Singapore: Boehringer Ingelheim and Eli Lilly and Company received approved from the US FDA for a supplemental new drug application (sNDA) for Tradjenta (linagliptin) tablets for use as add-on therapy to insulin.

Tradjenta is a prescription medication used along with diet and exercise to lower blood sugar in adults with type 2 diabetes, and can be used as monotherapy or in combination with other commonly prescribed medications for type 2 diabetes, such as metformin, sulfonylurea, pioglitazone or insulin. Tradjenta should not be used in patients with type 1 diabetes or for the treatment of diabetic ketoacidosis (increased ketones in the blood or urine).

The FDA's decision is based on data from a 52-week, phase III trial demonstrating the efficacy of Tradjenta in combination with insulin (with or without metformin and/or pioglitazone). The trial results showed adding Tradjenta to insulin produced better glucose control than insulin alone, with similar incidence of hypoglycemia (low blood sugar) in both treatment groups.
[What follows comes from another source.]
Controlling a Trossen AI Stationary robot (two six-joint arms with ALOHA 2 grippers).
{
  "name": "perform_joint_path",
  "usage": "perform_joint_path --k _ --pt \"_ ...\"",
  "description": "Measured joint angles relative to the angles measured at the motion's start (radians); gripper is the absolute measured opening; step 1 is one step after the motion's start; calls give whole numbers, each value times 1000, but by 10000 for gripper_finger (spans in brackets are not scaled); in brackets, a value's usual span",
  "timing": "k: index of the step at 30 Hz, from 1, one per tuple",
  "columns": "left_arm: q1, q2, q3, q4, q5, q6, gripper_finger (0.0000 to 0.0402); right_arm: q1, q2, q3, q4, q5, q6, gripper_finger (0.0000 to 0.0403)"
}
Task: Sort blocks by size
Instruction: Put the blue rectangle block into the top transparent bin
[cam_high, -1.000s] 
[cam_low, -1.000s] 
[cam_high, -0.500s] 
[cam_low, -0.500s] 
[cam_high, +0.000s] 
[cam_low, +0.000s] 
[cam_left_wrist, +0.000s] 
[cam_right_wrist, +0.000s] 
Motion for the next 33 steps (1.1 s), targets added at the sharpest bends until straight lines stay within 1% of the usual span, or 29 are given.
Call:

Tradjenta belongs to a class of prescription medications called dipeptidyl peptidase-4 (DPP-4) inhibitors and is the first member of its class to be approved at one dosage strength (5 mg, once-daily).

Additionally, the FDA-approved label includes a clinical study in people with severe chronic renal impairment. Data from a 52-week, double-blind, randomized, placebo-controlled trial showed that use of TRADJENTA 5 mg plus other glucose-lowering therapies in this patient population provided a statistically significant improvement in glycated hemoglobin (HbA1c or A1C) as compared to placebo (placebo-adjusted reduction of 0.7 percent).
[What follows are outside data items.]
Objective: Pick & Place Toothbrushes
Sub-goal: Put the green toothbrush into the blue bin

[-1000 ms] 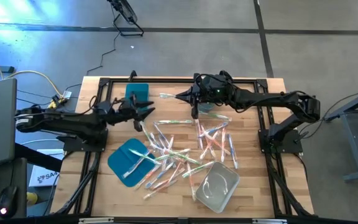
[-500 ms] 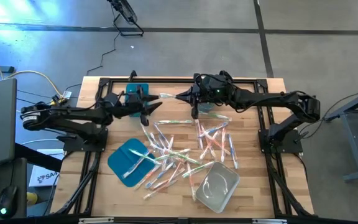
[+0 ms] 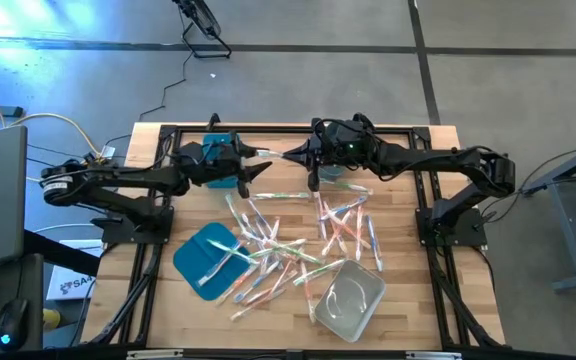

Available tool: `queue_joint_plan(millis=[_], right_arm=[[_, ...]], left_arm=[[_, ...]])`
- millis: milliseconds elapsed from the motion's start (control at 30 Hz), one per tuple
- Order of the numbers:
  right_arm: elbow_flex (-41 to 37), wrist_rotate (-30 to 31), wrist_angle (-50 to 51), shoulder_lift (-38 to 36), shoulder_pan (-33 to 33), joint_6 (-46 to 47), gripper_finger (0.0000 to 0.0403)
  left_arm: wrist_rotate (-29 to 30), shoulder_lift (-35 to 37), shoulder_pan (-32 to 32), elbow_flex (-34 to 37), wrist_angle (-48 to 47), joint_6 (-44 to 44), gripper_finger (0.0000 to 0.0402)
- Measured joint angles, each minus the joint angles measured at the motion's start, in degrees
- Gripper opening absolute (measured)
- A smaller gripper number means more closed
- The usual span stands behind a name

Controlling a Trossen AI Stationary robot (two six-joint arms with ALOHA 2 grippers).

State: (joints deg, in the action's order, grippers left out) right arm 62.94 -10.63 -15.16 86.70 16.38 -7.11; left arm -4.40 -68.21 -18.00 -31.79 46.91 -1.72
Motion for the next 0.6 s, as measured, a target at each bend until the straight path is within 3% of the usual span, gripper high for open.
queue_joint_plan(millis=[200,600], right_arm=[[0.0,0.2,1.2,0.0,0.0,0.0,0.0004],[0.0,0.2,1.6,0.0,0.0,0.0,0.0004]], left_arm=[[-2.5,-2.0,0.0,-2.8,0.2,-0.8,0.0205],[-2.6,-2.0,0.0,-2.9,1.0,-1.5,0.0207]])
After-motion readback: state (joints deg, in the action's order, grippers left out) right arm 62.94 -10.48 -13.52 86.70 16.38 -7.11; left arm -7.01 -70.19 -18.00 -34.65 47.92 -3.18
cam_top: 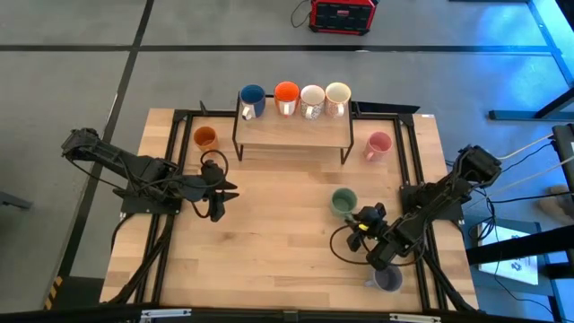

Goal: Place coffee mugs
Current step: Put the green mug on the shelf

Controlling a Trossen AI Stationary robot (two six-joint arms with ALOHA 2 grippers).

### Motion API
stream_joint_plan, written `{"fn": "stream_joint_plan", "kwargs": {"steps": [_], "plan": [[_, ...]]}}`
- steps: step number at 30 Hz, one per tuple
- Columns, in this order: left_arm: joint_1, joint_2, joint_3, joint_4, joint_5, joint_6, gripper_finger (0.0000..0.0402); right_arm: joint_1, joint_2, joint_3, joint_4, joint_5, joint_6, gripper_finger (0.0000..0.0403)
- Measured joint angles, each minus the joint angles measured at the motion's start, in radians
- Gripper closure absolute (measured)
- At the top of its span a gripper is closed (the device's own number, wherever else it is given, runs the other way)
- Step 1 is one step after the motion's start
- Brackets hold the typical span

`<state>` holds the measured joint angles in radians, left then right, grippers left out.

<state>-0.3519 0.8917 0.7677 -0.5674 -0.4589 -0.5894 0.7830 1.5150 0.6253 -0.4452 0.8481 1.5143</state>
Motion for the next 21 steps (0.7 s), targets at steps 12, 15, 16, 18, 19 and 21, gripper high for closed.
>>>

Dr John Smith, senior VP, clinical development and medical affairs, Boehringer Ingelheim, said that, "Many people with type 2 diabetes taking insulin also require additional medication. With today's FDA decision, Tradjenta can be an effective add-on therapy with a demonstrated safety profile to help adult patients on insulin to improve their blood sugar control. Tradjenta is the only once-daily, one-dose drug in its class without the need for dose adjustment regardless of declining renal function or hepatic impairment."